Porterville takes lead in equitable transit

Porterville Unified is only public school district to receive a portion of state pilot project to study gaps in equitable transportation

PORTERVILLE – When students in rural communities in the southeast portion of the county were unable to make it to school to pick up free lunches, Porterville Unified spent the spring expanding its rural routes to not only service its own schools but the other elementary districts that fed into its high schools. This fall, Porterville Unified will again lead the way in equitable transportation as the only entity in Tulare County and the only public school district in California to receive a portion of new grant funding to identify and address obstacles for low-income residents.

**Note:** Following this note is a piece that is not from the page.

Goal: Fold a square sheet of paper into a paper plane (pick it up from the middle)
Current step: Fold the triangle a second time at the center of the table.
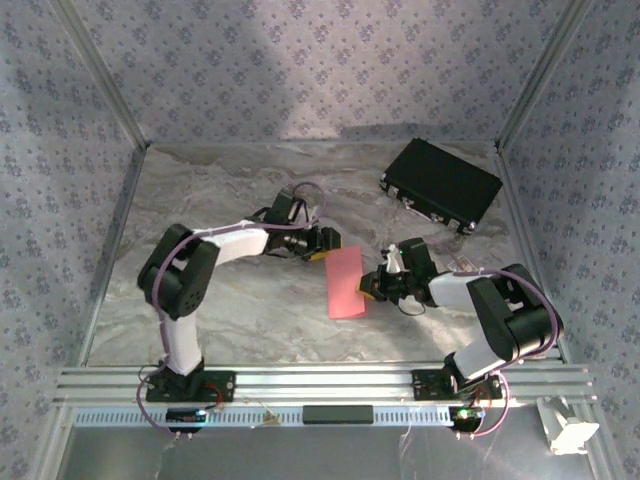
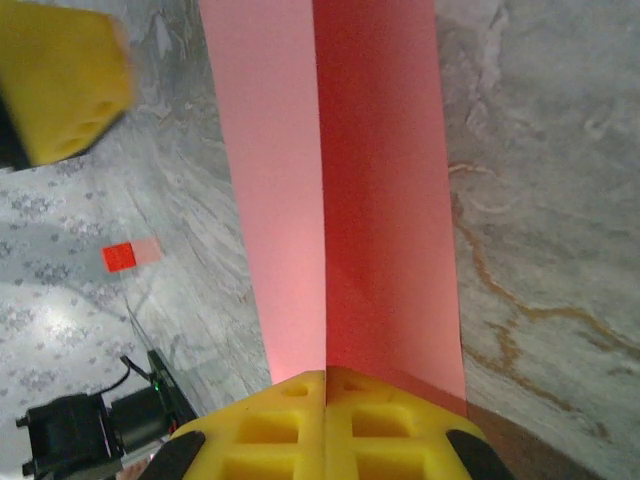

Last month, PUSD was awarded $48,082, just short of the $50,000 maximum, by the

Clean Mobility Options Voucher Pilot Program (CMO) to conduct “Community Transportation Needs Assessments” that will help them to identify – and eventually address – transportation challenges faced by residents in their communities.

“Across California, and especially in low-income communities and communities of color, people spend too much time and money getting from home to work, or just to do daily errands,” CARB Deputy Executive Officer Steve Cliff said. “The Clean Mobility Options Program elevates the role communities play, and allows them to lead the way in addressing their particular transportation issues — and ultimately finding solutions that work for them.”

In all, 24 nonprofits, local governments, transit agencies, and Native American tribes in under-resourced communities were awarded a portion of $1.15 million for Community Transportation Needs Assessments as part of the inaugural funding. Projects were also awarded in Kern, Kings, Fresno and Inyo counties. Clean mobility options designed by and for under-resourced communities will save residents money and improve public health.